Online Algorithms for Hierarchical Inference in Deep Learning applications at the Edge

from arxiv, The original version was submitted to a journal and was later revised. The updated version was accepted in a journal and will be published soon. The 'Journal reference' will be updated as and when the information is available

We consider a resource-constrained Edge Device (ED), such as an IoT sensor or a microcontroller unit, embedded with a small-size ML model (S-ML) for a generic classification application and an Edge Server (ES) that hosts a large-size ML model (L-ML). Since the inference accuracy of S-ML is lower than that of the L-ML, offloading all the data samples to the ES results in high inference accuracy, but it defeats the purpose of embedding S-ML on the ED and deprives the benefits of reduced latency, bandwidth savings, and energy efficiency of doing local inference. In order to get the best out of both worlds, i.e., the benefits of doing inference on the ED and the benefits of doing inference on ES, we explore the idea of Hierarchical Inference (HI), wherein S-ML inference is only accepted when it is correct, otherwise the data sample is offloaded for L-ML inference. However, the ideal implementation of HI is infeasible as the correctness of the S-ML inference is not known to the ED. We propose an online meta-learning framework that the ED can use to predict the correctness of the S-ML inference. In particular, we propose to use the maximum softmax value output by S-ML for a data sample and decide whether to offload it or not. The resulting online learning problem turns out to be a Prediction with Expert Advice (PEA) problem with continuous expert space. We propose two different algorithms and prove sublinear regret bounds for them without any assumption on the smoothness of the loss function. We evaluate and benchmark the performance of the proposed algorithms for image classification application using four datasets, namely, Imagenette and Imagewoof, MNIST, and CIFAR-10.

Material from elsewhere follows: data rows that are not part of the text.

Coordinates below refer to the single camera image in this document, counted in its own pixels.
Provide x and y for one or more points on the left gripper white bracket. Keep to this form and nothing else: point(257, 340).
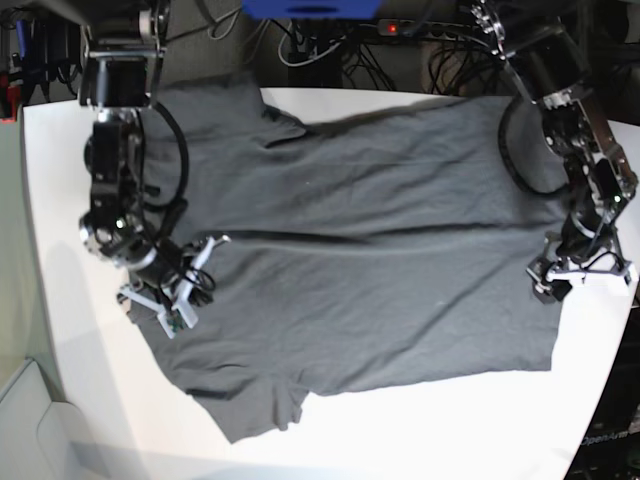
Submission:
point(554, 276)

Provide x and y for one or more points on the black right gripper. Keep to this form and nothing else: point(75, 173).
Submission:
point(171, 279)

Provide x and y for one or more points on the dark grey t-shirt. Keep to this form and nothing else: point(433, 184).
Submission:
point(364, 254)

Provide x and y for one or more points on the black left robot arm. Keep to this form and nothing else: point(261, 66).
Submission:
point(549, 70)

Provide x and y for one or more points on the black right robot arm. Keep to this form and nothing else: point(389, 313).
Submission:
point(124, 57)

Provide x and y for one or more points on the red black clamp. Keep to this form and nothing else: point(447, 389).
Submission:
point(10, 97)

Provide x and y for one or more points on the blue plastic box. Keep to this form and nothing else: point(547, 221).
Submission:
point(311, 9)

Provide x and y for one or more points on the black power strip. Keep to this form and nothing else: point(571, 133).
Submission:
point(429, 30)

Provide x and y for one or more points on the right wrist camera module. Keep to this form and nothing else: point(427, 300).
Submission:
point(171, 323)

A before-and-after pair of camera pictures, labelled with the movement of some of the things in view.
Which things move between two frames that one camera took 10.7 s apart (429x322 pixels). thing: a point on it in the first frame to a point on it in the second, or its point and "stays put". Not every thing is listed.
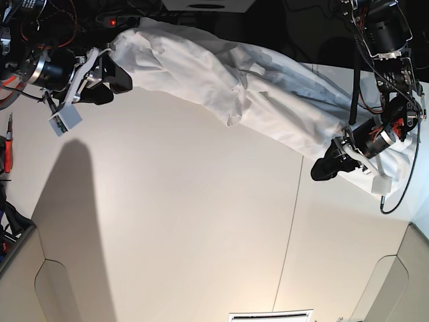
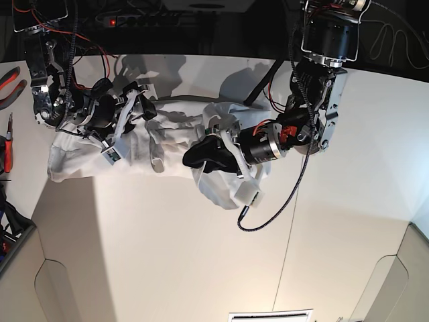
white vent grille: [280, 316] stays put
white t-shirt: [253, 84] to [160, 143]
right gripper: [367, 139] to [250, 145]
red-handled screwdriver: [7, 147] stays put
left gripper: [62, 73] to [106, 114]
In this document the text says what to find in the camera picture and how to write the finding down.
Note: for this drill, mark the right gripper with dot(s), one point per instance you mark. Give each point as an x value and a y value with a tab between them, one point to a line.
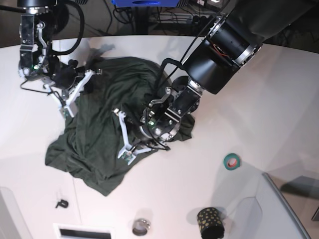
62	75

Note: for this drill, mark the small black clip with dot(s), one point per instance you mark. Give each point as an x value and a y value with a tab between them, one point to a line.
62	203

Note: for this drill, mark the dark green t-shirt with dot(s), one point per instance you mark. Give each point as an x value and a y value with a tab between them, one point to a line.
88	149

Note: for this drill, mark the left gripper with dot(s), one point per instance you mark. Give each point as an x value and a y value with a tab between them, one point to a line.
143	134

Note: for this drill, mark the silver tape roll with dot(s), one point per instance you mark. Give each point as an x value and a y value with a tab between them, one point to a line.
141	227

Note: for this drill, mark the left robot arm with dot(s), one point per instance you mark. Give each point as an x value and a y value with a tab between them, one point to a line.
230	41

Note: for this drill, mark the white slotted tray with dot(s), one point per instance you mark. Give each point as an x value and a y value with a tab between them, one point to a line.
65	231

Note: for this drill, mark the green tape roll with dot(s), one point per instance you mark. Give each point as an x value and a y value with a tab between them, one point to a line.
232	161

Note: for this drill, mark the blue plastic box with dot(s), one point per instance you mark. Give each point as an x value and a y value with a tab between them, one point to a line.
145	3

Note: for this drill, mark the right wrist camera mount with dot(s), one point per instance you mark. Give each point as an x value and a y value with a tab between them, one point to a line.
66	99

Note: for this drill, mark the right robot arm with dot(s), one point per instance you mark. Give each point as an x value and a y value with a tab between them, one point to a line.
40	22

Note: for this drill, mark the black gold-dotted cup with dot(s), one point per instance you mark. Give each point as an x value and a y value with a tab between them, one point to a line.
210	223

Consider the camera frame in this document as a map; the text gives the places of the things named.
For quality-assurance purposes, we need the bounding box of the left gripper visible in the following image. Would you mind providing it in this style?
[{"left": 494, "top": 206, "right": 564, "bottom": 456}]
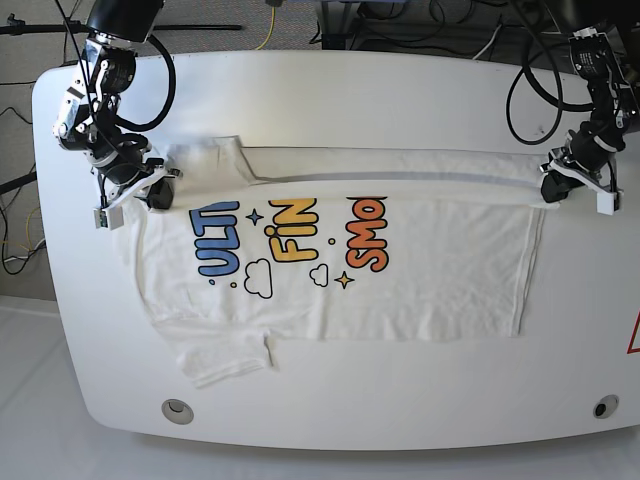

翻译：我们考虑一个资源受限的边缘设备（ED），例如物联网传感器或微控制器单元，其上嵌入了用于通用分类应用的小型机器学习模型（S-ML），以及一个托管大型机器学习模型（L-ML）的边缘服务器（ES）。由于S-ML的推理精度低于L-ML，将所有数据样本卸载至ES可实现高推理精度，但这会破坏在ED上嵌入S-ML的初衷，并丧失本地推理在降低延迟、节省带宽和提升能效方面的优势。为了兼顾两类推理的优势（即ED推理与ES推理的益处），我们探索了分层推理（HI）的思想：仅当S-ML推理正确时才接受其结果，否则将数据样本卸载至L-ML进行推理。然而，由于ED无法获知S-ML推理的正确性，HI的理想实现方式并不可行。我们提出了一种在线元学习框架，ED可利用该框架预测S-ML推理的正确性。具体地，我们建议使用S-ML对数据样本输出的最大softmax值来决定是否卸载该样本。由此产生的在线学习问题实际上是一个具有连续专家空间的专家建议预测（PEA）问题。我们提出了两种不同算法，并在不对损失函数光滑性作任何假设的前提下，证明了它们具有次线性遗憾界。我们使用四个数据集（即Imagenette、Imagewoof、MNIST和CIFAR-10）对图像分类应用中所提算法的性能进行了评估与基准测试。